Traditional merchant onboarding comes with many hassles, and most companies have taken measures to adapt to digital onboarding. In the following section, some of the drawbacks of traditional onboarding have been listed. 

Omit the Errors:

Traditional merchant onboarding is error-prone. Since the process is handled through human interactions, mistakes can occur at various stages. Therefore, most businesses nowadays move toward digital merchant onboarding.

Expensive Process:

Human intervention in a process makes it expensive due to the wages that should be paid to the executives. On the other hand, an automated process does not involve employee wages. As a result, the process becomes cost-effective.

Time-Consuming:

The merchant onboarding is time-consuming if a business follows the traditional human-based onboarding. While humans may take 30-40 minutes or even more in traditional onboarding, MIMOIQ’s digital onboarding takes only a few minutes.

Lesser Application Denial:

The application denial rate is significantly high in traditional merchant onboarding. You can reduce the application denial rate through digital onboarding. The traditional process can be erroneous, which increases the rejection rate.

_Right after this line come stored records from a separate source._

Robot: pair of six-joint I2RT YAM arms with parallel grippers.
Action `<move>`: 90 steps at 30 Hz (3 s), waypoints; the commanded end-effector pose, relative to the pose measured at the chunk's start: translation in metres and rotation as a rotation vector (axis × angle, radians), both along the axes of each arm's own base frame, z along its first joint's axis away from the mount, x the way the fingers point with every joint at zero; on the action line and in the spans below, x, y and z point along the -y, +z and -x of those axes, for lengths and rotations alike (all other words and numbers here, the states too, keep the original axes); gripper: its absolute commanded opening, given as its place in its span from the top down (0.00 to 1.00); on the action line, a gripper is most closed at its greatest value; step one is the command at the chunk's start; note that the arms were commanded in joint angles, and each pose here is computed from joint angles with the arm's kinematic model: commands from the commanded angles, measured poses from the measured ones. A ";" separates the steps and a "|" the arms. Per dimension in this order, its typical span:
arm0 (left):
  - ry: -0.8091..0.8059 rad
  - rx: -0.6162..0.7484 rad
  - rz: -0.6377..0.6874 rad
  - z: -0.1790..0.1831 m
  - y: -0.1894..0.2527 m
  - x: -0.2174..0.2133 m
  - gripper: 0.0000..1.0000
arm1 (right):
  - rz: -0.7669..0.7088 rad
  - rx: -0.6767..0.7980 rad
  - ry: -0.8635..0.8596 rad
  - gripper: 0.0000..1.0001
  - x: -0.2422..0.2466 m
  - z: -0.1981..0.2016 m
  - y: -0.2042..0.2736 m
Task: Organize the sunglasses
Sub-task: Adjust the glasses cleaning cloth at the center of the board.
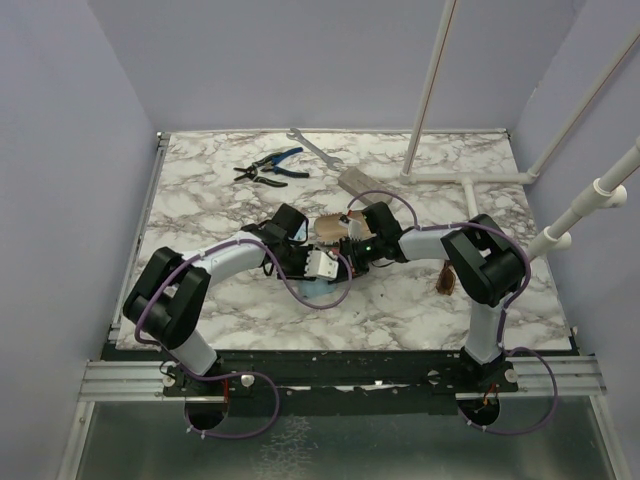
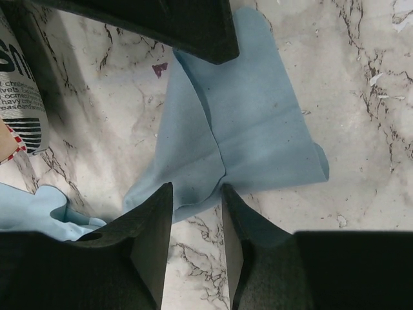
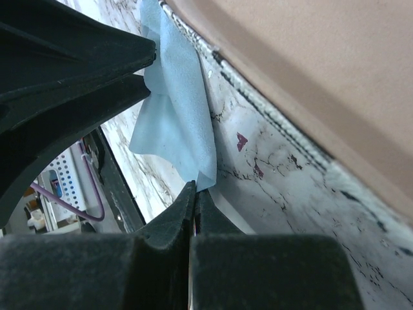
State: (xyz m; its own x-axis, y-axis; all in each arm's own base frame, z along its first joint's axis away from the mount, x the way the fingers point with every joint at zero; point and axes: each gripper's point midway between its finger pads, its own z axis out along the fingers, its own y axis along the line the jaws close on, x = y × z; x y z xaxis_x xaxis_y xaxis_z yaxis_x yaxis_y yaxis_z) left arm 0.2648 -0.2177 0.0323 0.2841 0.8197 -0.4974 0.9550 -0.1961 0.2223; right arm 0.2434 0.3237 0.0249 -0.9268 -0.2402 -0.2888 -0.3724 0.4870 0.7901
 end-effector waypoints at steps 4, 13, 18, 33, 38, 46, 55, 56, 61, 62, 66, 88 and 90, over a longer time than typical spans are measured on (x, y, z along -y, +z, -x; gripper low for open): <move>0.098 -0.090 0.078 -0.002 0.014 0.019 0.62 | 0.020 0.013 0.012 0.99 0.004 0.003 0.001; 0.087 -0.073 0.036 0.001 0.003 0.012 0.61 | 0.026 0.029 0.011 0.99 0.006 0.002 0.001; 0.085 -0.050 0.011 -0.002 0.000 0.011 0.61 | 0.027 0.030 0.012 1.00 0.006 0.003 0.000; 0.133 0.043 -0.014 -0.025 0.004 0.008 0.68 | 0.030 0.041 0.014 0.99 0.008 0.003 0.000; 0.139 0.046 -0.008 -0.026 0.007 0.010 0.68 | 0.032 0.041 0.016 0.99 0.008 0.003 0.000; 0.015 0.076 -0.070 -0.003 -0.008 0.006 0.68 | 0.031 0.039 0.017 0.99 0.008 0.005 0.000; -0.051 0.107 -0.124 -0.001 -0.011 -0.001 0.63 | 0.029 0.038 0.020 0.99 0.008 0.005 0.001; -0.065 0.101 -0.128 0.001 -0.010 -0.001 0.60 | 0.029 0.039 0.019 0.99 0.008 0.005 0.001; -0.084 0.025 -0.086 0.012 -0.002 0.008 0.49 | 0.027 0.041 0.022 1.00 0.008 0.006 0.002; -0.085 0.017 -0.080 0.014 -0.001 0.009 0.47 | 0.026 0.042 0.021 1.00 0.008 0.006 0.003; -0.070 -0.012 -0.055 0.017 0.001 0.013 0.38 | 0.016 0.038 0.027 0.99 0.008 0.008 0.006; 0.344 -0.115 0.287 -0.002 0.013 0.065 0.41 | -0.104 -0.042 0.033 0.99 -0.002 0.021 0.036; 0.373 -0.089 0.285 -0.007 0.011 0.062 0.42 | -0.102 -0.044 0.033 1.00 -0.001 0.022 0.034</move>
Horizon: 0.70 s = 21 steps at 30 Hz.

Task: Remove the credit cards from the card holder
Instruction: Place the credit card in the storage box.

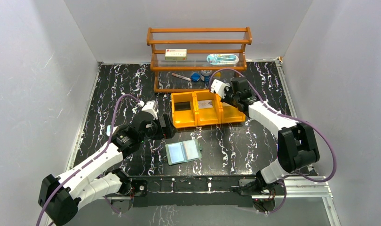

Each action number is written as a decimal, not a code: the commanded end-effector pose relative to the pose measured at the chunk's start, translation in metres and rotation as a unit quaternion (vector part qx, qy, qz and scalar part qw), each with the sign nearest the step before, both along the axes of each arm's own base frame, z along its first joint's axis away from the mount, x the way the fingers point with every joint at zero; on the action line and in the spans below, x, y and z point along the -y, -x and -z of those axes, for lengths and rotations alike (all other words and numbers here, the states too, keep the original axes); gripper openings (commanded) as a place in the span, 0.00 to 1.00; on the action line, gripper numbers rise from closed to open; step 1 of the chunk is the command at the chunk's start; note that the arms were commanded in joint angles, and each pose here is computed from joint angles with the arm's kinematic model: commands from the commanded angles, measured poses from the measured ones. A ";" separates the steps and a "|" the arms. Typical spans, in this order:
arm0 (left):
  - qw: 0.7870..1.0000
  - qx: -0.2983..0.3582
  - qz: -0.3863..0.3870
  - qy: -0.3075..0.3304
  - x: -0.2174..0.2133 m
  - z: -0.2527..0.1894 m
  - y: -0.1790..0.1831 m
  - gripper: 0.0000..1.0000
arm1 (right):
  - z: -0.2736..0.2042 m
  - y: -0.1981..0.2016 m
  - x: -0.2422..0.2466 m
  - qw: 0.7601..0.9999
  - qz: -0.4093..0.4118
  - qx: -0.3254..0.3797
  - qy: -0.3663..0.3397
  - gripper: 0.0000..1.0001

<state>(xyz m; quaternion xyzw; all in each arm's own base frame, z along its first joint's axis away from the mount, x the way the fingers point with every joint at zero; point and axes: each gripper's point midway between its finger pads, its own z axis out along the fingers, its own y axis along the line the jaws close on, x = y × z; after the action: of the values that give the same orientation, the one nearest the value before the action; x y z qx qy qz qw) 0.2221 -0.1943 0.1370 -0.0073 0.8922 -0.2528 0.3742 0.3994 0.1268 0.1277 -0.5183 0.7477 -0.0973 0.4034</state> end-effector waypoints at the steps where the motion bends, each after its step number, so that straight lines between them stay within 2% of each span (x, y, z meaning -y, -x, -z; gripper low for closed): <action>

How Can MIMOIQ Offer Seamless Merchant Onboarding?

Through digital onboarding, an independent sales organization can enhance speed and accuracy in merchant acquiring services. MIMOIQ offers a cutting-edge Merchant Onboarding platform, which omits manual intervention in the merchant onboarding process. Besides automating the overall process, MIMOIQ ensures a safe, error-free, and hassle-free process. 

 

In the following section, you can find more information on the digital onboarding services offered by MIMOIQ. 

A Fully Digitized Merchant Onboarding

MIMOIQ offers a completely digitized merchant onboarding system that does not involve human interactions. In the past, companies had to deal with paperwork for merchant onboarding. The executives had to create new files and check the past files for the merchant’s risk profile development. MIMOIQ’s digital onboarding system will eliminate human engagement in the process. Risk profile judgment and new merchant profile creation will happen automatically. 

A digitized system also gives easy access to the merchant’s onboarding information. The companies can check the merchants’ onboarding status and related documents. As a result, the decision-making process of an organization improves drastically. 

Lightning-Fast Onboarding Process

Faster merchant onboarding brings excellent convenience to business management. Adding new merchants quickly will help your business develop good relationships with the merchants. The conventional onboarding process becomes slow for two significant reasons. Firstly, the process is handled manually, which is time-consuming. Secondly, manual processes can get erroneous, and it takes a long time to address the errors and rectify them to continue with the merchant onboarding. 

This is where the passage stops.